<<<<
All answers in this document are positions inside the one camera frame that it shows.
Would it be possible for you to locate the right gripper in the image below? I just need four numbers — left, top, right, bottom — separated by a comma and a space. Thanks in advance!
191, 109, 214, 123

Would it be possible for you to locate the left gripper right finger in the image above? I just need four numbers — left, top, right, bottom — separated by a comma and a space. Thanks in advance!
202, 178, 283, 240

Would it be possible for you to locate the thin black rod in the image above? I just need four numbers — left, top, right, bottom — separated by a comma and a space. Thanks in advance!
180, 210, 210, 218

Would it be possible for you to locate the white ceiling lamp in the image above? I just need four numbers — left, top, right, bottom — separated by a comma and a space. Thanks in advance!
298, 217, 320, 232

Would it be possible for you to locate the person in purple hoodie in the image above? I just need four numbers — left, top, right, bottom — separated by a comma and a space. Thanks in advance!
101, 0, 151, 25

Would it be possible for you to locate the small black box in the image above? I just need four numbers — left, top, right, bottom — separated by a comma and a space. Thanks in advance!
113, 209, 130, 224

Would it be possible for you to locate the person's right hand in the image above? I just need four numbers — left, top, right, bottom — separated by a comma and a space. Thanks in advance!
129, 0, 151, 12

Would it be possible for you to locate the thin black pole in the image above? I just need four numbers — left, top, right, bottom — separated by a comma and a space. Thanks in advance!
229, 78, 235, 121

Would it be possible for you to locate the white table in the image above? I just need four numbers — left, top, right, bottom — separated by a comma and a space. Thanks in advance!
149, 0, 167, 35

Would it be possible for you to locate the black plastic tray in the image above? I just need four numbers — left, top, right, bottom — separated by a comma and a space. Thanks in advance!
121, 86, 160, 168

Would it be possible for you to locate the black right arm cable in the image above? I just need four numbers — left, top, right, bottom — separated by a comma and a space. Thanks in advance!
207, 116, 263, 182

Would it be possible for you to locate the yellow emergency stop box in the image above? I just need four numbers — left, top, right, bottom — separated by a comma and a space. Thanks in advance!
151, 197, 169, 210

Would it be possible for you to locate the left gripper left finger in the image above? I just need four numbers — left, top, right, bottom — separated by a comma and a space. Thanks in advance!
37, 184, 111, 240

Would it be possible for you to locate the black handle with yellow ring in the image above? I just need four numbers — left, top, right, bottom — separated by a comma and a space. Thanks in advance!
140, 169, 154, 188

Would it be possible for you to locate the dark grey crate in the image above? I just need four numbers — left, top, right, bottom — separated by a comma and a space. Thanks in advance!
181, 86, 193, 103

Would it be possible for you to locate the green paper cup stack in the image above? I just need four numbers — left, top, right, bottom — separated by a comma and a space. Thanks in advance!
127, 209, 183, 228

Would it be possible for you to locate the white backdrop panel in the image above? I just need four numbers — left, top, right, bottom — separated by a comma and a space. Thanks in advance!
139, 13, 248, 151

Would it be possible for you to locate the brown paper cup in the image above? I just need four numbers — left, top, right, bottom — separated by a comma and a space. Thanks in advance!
>>>>
About this task.
Nothing in the records should be left out; write all of them out again exactly.

Response.
All answers in this document are positions inside the one camera frame that it shows.
Would it be possible for you to locate the right gripper in the image below? I just need four numbers — left, top, right, bottom — separated by a comma and a space. Thanks in advance!
191, 109, 214, 123

Would it be possible for you to locate the left gripper right finger in the image above? I just need four numbers — left, top, right, bottom — separated by a comma and a space. Thanks in advance!
202, 178, 283, 240

Would it be possible for you to locate the thin black rod in the image above? I just need four numbers — left, top, right, bottom — separated by a comma and a space. Thanks in advance!
180, 210, 210, 218

Would it be possible for you to locate the white ceiling lamp in the image above? I just need four numbers — left, top, right, bottom — separated by a comma and a space. Thanks in advance!
298, 217, 320, 232

Would it be possible for you to locate the person in purple hoodie in the image above? I just need four numbers — left, top, right, bottom — separated by a comma and a space. Thanks in advance!
101, 0, 151, 25

Would it be possible for you to locate the small black box in the image above? I just need four numbers — left, top, right, bottom — separated by a comma and a space. Thanks in advance!
113, 209, 130, 224

Would it be possible for you to locate the person's right hand in the image above? I just need four numbers — left, top, right, bottom — separated by a comma and a space. Thanks in advance!
129, 0, 151, 12

Would it be possible for you to locate the thin black pole in the image above? I just need four numbers — left, top, right, bottom — separated by a comma and a space. Thanks in advance!
229, 78, 235, 121

Would it be possible for you to locate the white table in the image above? I just need four numbers — left, top, right, bottom — separated by a comma and a space. Thanks in advance!
149, 0, 167, 35

Would it be possible for you to locate the black plastic tray in the image above? I just need four numbers — left, top, right, bottom — separated by a comma and a space. Thanks in advance!
121, 86, 160, 168

Would it be possible for you to locate the black right arm cable in the image above? I just need four numbers — left, top, right, bottom — separated by a comma and a space. Thanks in advance!
207, 116, 263, 182

Would it be possible for you to locate the yellow emergency stop box in the image above? I just need four numbers — left, top, right, bottom — separated by a comma and a space. Thanks in advance!
151, 197, 169, 210

Would it be possible for you to locate the left gripper left finger in the image above? I just need four numbers — left, top, right, bottom — separated by a comma and a space. Thanks in advance!
37, 184, 111, 240

Would it be possible for you to locate the black handle with yellow ring in the image above? I just need four numbers — left, top, right, bottom — separated by a comma and a space. Thanks in advance!
140, 169, 154, 188

Would it be possible for you to locate the dark grey crate in the image above? I just need four numbers — left, top, right, bottom — separated by a comma and a space. Thanks in advance!
181, 86, 193, 103

Would it be possible for you to locate the green paper cup stack in the image above? I just need four numbers — left, top, right, bottom — separated by a comma and a space. Thanks in advance!
127, 209, 183, 228

Would it be possible for you to locate the white backdrop panel in the image above? I just need four numbers — left, top, right, bottom — separated by a comma and a space. Thanks in advance!
139, 13, 248, 151

Would it be possible for you to locate the brown paper cup in the image above? I just need four numbers — left, top, right, bottom — separated by a comma and a space. Thanks in advance!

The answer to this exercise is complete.